(Extracted data entries)

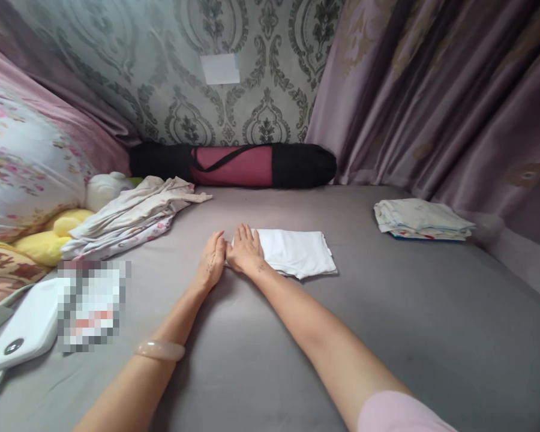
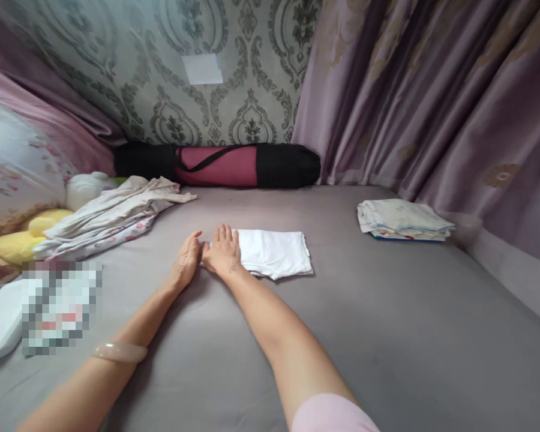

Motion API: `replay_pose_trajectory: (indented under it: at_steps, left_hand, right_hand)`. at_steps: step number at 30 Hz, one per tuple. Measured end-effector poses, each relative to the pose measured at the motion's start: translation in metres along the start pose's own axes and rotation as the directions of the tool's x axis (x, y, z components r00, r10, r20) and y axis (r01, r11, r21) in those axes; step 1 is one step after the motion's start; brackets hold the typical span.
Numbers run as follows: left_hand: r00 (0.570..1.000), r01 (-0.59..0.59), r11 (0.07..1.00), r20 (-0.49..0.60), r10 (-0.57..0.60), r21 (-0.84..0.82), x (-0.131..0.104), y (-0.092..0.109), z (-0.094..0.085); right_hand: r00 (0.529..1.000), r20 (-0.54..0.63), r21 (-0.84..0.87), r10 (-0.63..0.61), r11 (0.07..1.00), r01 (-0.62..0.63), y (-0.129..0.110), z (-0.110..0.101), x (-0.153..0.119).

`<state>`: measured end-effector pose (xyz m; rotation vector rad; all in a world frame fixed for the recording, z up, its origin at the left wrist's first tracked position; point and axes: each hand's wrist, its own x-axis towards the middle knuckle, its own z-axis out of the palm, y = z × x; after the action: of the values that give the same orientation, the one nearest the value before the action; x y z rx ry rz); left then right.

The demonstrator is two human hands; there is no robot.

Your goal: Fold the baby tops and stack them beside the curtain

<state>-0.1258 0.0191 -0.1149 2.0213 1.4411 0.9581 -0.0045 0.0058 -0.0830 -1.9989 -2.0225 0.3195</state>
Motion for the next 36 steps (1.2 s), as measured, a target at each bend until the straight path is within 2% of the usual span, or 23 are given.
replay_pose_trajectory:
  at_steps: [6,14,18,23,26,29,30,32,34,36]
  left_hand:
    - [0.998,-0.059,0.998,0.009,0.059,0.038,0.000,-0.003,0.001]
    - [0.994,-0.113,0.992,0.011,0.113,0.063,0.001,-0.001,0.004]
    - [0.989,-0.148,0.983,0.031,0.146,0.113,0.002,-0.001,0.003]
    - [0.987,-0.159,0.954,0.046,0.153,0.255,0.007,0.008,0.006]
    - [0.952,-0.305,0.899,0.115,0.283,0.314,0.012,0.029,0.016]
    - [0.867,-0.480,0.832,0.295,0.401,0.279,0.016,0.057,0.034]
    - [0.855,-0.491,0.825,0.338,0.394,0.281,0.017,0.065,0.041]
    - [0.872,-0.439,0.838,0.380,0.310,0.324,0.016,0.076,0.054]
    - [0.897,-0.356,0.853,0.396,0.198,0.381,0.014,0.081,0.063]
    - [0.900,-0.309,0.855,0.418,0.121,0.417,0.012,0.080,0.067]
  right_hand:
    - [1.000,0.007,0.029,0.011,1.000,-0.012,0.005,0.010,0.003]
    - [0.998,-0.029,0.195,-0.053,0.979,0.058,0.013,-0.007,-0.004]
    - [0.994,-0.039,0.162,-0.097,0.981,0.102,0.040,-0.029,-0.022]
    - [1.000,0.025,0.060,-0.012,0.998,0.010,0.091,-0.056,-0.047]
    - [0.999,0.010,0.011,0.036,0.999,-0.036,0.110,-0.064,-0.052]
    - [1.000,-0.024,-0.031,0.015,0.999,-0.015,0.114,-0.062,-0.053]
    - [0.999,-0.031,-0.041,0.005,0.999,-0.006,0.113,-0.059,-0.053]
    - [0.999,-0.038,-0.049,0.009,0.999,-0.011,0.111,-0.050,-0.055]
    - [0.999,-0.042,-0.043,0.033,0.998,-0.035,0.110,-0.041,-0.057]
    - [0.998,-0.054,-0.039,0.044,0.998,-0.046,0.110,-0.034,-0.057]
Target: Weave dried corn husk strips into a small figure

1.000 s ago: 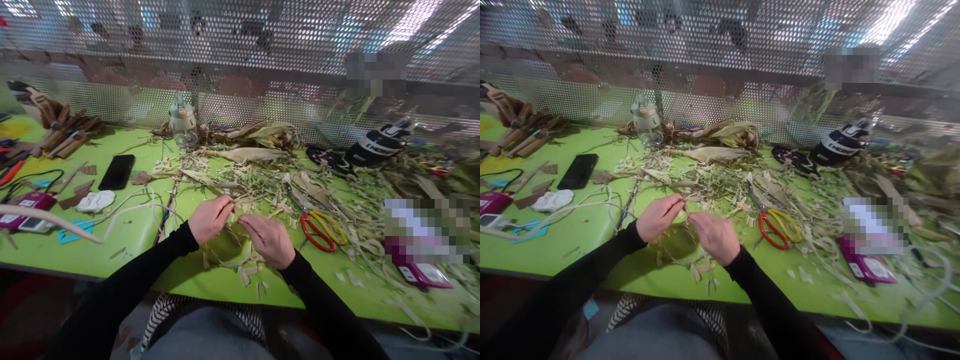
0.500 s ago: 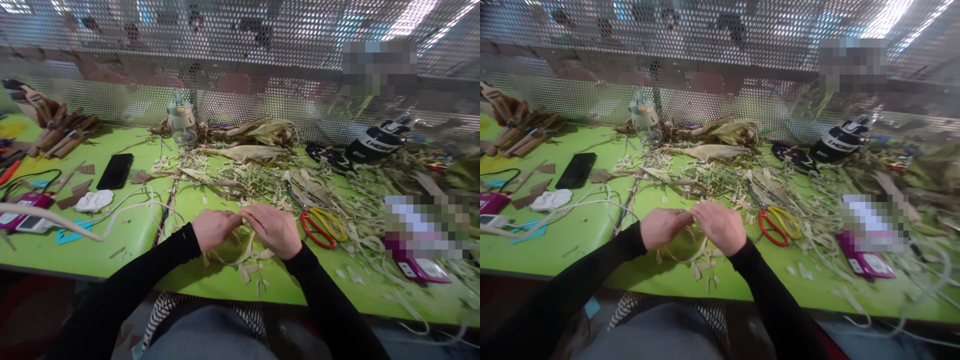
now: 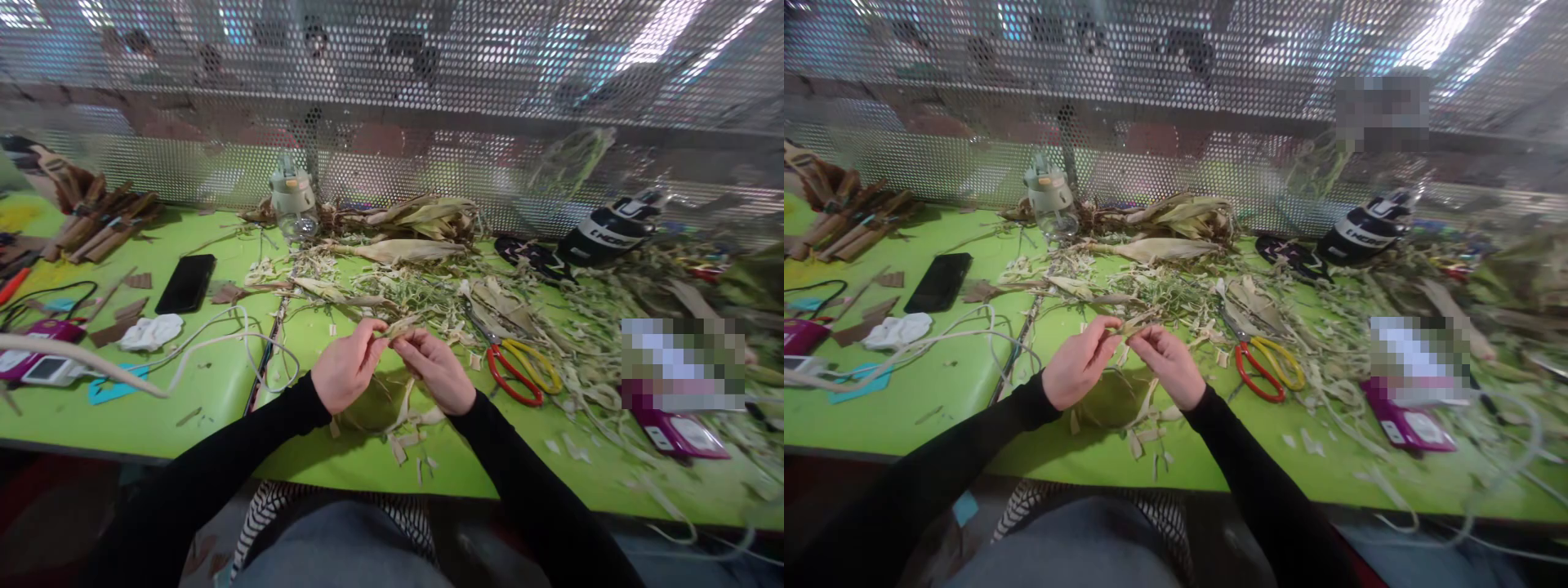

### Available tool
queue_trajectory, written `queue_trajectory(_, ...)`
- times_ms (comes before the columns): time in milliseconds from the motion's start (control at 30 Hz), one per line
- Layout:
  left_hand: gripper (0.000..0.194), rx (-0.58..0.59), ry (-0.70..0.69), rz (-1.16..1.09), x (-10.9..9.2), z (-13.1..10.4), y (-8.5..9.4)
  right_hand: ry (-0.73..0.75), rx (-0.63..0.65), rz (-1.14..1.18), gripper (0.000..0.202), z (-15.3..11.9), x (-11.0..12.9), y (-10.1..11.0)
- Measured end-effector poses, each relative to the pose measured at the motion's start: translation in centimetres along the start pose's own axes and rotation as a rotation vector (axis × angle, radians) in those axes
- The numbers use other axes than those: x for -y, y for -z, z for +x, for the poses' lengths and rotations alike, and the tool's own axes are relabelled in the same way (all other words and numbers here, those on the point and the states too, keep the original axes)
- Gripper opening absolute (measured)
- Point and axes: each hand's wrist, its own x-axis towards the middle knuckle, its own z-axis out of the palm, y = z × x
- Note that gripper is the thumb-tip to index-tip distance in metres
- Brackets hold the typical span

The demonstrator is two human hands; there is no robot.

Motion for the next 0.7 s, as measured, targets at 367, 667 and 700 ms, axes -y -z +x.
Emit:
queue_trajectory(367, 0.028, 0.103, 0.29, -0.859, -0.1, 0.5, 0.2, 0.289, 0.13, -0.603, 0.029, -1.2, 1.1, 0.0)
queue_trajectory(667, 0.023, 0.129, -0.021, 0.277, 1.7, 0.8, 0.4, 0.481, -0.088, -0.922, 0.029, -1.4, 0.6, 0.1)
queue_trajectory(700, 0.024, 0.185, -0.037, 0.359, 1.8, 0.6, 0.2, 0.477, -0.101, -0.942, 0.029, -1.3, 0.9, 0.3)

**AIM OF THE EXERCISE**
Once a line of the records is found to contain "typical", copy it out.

**SOLUTION FOR THIS TASK**
Motion API: `replay_pose_trajectory: (indented under it: at_steps, left_hand, right_hand)`. at_steps: step number at 30 Hz, one per tuple. Measured end-effector poses, each relative to the pose measured at the motion's start: translation in metres along the start pose's own axes and rotation as the directions of the tool's x axis (x, y, z components r00, r10, r20) and y axis (r01, r11, r21) in those axes; step 1 is one step after the motion's start; brackets hold the typical span.
- Brackets hold the typical span

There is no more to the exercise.